(Records from a data source)
--- START ---

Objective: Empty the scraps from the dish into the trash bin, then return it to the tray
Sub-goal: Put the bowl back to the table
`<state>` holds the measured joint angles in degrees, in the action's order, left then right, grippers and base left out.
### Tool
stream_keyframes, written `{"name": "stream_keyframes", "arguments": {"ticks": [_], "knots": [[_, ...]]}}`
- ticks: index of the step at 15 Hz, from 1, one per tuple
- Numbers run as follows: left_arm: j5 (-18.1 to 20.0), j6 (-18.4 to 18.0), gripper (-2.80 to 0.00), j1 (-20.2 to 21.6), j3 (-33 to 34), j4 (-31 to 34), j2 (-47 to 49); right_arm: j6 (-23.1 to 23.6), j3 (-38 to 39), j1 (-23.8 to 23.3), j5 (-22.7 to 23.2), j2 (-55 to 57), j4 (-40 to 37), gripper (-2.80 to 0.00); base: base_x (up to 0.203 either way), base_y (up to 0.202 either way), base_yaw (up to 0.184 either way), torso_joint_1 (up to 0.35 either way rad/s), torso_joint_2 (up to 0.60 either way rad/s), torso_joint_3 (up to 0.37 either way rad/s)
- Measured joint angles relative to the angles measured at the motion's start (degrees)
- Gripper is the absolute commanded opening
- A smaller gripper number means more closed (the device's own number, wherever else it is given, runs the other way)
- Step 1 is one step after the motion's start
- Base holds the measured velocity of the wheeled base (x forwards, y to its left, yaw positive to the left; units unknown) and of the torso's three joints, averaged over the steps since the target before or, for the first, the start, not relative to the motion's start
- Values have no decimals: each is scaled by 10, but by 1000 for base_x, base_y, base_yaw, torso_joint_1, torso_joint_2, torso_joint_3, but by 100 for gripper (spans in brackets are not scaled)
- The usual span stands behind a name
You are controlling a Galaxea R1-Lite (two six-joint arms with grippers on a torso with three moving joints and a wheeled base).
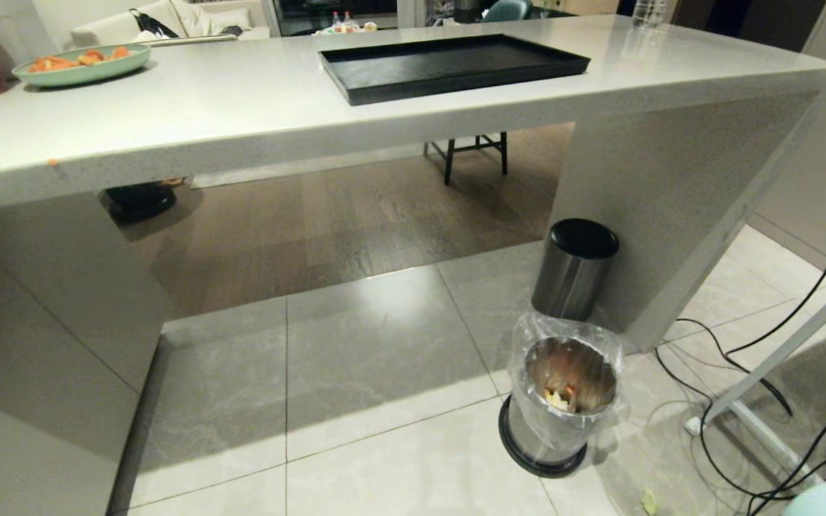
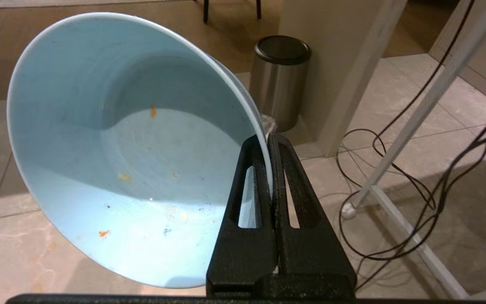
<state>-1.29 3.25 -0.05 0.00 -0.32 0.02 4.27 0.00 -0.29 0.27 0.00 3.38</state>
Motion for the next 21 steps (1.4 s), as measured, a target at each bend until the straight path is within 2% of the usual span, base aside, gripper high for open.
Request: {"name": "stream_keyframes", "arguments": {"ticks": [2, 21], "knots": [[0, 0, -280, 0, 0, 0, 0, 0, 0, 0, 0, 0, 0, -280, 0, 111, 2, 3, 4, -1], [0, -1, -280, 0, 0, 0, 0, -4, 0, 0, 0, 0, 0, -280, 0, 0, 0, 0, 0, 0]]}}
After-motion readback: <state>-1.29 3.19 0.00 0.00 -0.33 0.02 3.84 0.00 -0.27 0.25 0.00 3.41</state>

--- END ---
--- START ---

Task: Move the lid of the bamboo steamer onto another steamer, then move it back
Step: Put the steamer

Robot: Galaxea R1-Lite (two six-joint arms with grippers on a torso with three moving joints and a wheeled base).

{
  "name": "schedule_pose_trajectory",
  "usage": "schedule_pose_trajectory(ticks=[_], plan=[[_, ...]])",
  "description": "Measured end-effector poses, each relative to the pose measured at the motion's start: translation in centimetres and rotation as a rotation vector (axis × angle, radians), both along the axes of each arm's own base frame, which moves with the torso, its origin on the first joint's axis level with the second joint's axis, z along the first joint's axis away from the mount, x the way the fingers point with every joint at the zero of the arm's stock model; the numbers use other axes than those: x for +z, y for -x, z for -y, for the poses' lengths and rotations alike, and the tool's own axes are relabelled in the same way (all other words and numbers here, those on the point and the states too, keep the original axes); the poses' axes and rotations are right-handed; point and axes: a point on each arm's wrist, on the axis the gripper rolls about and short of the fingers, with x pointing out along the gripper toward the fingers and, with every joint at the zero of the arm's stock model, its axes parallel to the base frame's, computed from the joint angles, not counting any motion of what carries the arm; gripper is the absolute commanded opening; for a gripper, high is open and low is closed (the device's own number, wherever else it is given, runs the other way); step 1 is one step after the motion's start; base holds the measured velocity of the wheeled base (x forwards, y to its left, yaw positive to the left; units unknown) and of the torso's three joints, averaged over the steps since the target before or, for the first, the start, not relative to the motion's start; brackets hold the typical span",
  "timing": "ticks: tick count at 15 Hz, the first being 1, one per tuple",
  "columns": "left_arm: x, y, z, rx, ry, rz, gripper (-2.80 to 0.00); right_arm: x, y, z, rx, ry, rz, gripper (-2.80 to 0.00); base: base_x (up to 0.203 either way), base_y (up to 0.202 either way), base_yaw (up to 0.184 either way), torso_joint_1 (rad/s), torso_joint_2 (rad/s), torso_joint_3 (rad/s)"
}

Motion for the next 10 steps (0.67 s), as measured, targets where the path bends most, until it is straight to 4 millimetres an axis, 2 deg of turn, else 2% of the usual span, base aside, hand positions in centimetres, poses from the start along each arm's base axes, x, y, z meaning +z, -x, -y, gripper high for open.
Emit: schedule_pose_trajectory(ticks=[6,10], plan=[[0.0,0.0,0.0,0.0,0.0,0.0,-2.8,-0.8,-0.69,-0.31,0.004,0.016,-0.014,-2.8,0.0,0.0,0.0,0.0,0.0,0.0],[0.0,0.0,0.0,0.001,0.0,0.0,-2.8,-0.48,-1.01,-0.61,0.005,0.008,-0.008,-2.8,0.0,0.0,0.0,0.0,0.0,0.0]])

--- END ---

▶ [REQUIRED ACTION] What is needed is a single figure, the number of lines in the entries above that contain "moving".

▶ [TASK RESPONSE] 2